# WORK TO COMPLETE:
Each line of the listing that includes the string "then" needs to be located and copied.

# PROVIDED MATERIAL:
++++++
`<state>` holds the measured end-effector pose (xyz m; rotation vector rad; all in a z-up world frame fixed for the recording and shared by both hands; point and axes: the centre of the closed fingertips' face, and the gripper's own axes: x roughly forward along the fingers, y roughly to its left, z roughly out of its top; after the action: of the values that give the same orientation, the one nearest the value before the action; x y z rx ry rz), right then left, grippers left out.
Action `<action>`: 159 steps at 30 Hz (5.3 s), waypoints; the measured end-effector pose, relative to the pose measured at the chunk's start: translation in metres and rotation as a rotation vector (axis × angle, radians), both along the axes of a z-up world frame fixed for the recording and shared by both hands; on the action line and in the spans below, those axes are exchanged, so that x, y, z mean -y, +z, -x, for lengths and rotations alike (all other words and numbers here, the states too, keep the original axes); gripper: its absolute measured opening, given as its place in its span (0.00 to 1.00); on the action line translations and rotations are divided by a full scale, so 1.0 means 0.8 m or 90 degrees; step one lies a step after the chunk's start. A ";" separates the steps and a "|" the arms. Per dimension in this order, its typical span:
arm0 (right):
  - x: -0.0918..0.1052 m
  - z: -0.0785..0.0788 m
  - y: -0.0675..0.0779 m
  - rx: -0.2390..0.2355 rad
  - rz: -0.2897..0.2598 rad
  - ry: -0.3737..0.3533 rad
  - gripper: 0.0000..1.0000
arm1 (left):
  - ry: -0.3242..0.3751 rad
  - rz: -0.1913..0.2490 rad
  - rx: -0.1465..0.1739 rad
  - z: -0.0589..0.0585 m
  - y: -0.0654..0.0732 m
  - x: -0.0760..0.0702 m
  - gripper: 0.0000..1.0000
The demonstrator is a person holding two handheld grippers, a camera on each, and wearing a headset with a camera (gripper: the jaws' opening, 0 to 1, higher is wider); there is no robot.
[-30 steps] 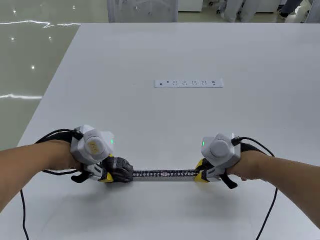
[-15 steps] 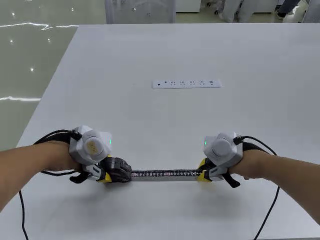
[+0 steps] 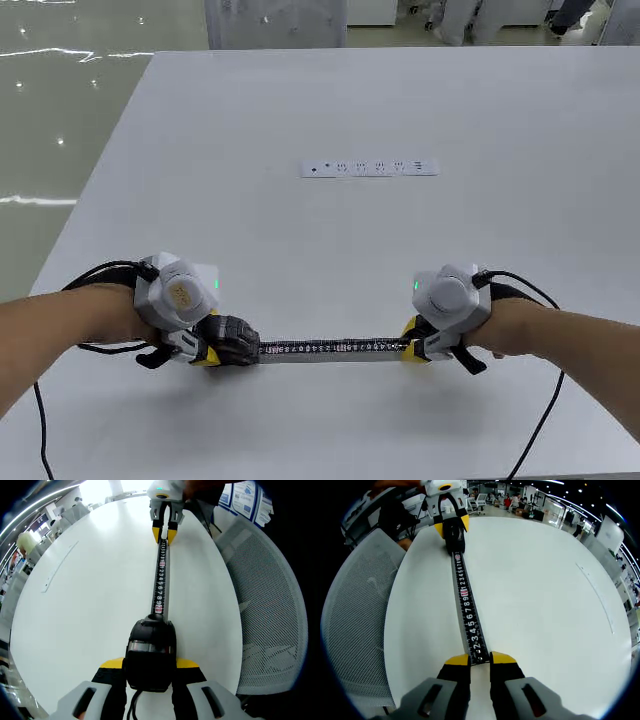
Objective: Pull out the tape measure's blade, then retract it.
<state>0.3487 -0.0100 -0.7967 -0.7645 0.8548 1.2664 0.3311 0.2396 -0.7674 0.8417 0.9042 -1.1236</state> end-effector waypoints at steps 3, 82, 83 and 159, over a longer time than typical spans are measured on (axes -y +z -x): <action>0.002 0.000 0.000 0.000 0.002 -0.001 0.12 | 0.000 0.000 0.000 0.000 0.000 0.000 0.31; 0.011 -0.004 0.014 -0.022 -0.037 -0.036 0.41 | 0.029 0.046 -0.009 -0.002 0.004 0.001 0.50; 0.018 -0.009 0.021 -0.007 -0.049 -0.066 0.41 | 0.108 0.086 0.006 -0.010 0.019 -0.005 0.55; 0.135 0.114 0.101 0.108 -0.269 -0.386 0.98 | 0.543 0.379 0.110 0.111 0.073 -0.073 1.00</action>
<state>0.2578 -0.1178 -0.7157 -0.2358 0.5857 0.7824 0.2426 0.2978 -0.7090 0.0210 0.6204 -0.4944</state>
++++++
# WRITTEN RESPONSE:
`<state>` holds the measured end-effector pose (xyz m; rotation vector rad; all in a z-up world frame fixed for the recording and shared by both hands; point and axes: the centre of the closed fingertips' face, and the gripper's own axes: x roughly forward along the fingers, y roughly to its left, z roughly out of its top; after the action: of the values that give the same orientation, the one nearest the value before the action; x y z rx ry rz), right then left, grippers left out.
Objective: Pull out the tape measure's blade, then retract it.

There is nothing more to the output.